Полковник Сироп выпрямился:
— Может, ты мне подскажешь?
— Простите?
— Ты говорил, будто Грай ожидал чего-то.
— Не совсем. Он чего-то боялся. Говорил, что стар и что его время вышло. Может, у него была какая-то болезнь, а он никому не признавался?
— Может быть. А, Всхолм. — Явился коновал.
Проделав те же манипуляции, что и полковник, он выпрямился и пожал плечами:
— Не по моей части, полковник.
— Лучше перенести его туда, где за ним присмотреть можно. Этим ты и займешься, сынок, — приказал полковник Кожуху. — Если он вскоре не придет в себя, придется кормить его насильно, — Он побродил по комнате, глянул на корешки дюжины томов. — Человек ученый. Так я и думал. Гора контрастов. Я все раздумывал, кто же он на самом деле.
Кожух начал опасаться за Грая.
— Мне кажется, сударь, что он когда-то был важной персоной в одном из Самоцветных городов, но потерял все и был вынужден вступить в армию.
— Об этом поговорим, когда перенесем его. Пошли.
Кожух последовал за очень задумчивым полковником.
Может, все-таки стоило передать предупреждение Грая?
Глава 26
По дороге
На исходе третьего дня, когда мы со Следопытом успели вернуться к месту высадки, загрузить фургон и двинуться на север по дороге на Клин, я начал подумывать, а не подвела ли меня логика. Ни Гоблина, ни Одноглазого.
А беспокоиться не стоило. Настигли они нас близ Мейстрикта, крепости в Клину, которую Отряд, будучи на службе у Госпожи, когда-то удерживал. Мы съехали с дороги в рощу и готовились к ужину, когда услыхали перебранку.

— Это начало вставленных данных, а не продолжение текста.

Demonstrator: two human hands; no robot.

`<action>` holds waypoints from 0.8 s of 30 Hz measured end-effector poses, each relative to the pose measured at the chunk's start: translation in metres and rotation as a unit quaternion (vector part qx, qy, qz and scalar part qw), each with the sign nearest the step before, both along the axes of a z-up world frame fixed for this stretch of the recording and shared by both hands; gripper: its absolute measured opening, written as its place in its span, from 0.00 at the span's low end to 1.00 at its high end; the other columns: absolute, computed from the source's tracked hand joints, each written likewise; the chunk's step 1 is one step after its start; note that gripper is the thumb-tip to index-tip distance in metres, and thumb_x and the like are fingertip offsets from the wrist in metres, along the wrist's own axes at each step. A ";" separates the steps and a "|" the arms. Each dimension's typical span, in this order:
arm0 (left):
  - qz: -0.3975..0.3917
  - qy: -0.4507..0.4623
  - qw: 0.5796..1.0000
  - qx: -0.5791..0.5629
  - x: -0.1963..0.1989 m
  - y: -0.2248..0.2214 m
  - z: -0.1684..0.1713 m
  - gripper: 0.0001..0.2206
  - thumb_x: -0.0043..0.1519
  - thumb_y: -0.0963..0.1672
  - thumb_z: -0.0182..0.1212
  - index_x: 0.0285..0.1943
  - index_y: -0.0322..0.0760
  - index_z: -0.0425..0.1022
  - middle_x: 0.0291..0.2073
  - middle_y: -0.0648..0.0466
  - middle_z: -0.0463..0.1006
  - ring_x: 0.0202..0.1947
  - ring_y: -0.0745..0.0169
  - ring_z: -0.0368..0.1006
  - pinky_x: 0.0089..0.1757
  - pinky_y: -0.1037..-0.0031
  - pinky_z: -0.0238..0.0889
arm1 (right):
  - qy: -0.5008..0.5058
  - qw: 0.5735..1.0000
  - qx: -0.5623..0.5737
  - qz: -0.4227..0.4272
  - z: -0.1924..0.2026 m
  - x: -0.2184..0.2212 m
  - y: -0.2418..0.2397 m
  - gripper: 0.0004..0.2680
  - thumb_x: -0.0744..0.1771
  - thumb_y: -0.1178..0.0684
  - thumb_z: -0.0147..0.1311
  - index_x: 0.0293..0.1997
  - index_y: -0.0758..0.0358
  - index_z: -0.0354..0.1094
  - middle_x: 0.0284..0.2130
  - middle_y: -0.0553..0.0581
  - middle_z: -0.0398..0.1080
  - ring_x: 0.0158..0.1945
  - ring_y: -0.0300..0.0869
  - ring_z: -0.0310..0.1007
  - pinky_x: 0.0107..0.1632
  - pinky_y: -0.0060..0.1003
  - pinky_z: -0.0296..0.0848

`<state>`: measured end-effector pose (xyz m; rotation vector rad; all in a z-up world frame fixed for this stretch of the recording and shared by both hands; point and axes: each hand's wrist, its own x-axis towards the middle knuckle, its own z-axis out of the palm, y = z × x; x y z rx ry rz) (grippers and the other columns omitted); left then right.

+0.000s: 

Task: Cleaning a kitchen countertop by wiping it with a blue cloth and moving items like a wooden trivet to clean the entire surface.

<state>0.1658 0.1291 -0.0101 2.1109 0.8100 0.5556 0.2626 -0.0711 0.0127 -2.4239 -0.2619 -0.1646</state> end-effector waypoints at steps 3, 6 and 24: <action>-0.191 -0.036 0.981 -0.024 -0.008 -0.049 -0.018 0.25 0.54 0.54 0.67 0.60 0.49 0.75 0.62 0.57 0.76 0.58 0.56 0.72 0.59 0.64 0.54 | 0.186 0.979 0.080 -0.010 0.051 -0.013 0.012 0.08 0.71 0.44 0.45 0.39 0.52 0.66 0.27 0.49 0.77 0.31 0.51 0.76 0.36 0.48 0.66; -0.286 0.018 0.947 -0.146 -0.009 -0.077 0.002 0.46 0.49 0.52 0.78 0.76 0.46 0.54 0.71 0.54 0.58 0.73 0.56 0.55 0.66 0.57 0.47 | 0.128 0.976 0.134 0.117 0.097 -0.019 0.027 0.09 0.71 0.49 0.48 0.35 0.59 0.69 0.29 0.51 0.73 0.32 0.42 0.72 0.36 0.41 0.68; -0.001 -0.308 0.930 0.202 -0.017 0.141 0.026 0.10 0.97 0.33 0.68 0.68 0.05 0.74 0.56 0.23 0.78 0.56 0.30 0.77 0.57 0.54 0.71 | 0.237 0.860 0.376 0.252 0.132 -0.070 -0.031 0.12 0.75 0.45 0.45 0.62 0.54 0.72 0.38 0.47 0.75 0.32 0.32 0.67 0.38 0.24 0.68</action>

— А я настаиваю, что ты во всем виноват, — верещал голос, принадлежащий, несомненно, Гоблину, — ты, червеобразный заменитель рыбачьей наживки! Да я бы тебе мозги в кисель превратил за то, что ты втравил меня в это дело, если бы только у тебя были мозги!
— Я виноват. Я виноват?! О боги, да он даже себе не способен сказать правду! Это я его втравил в им же придуманное дело?! Слушай, ты, пожиратель навоза, за этим холмом — Мейстрикт. Там нас помнят еще лучше, чем в Розах. А теперь я спрашиваю тебя еще раз: как пройти через город, чтобы нам глотки не перерезали?
Сдержав понятное облегчение, я не стал кидаться к дороге.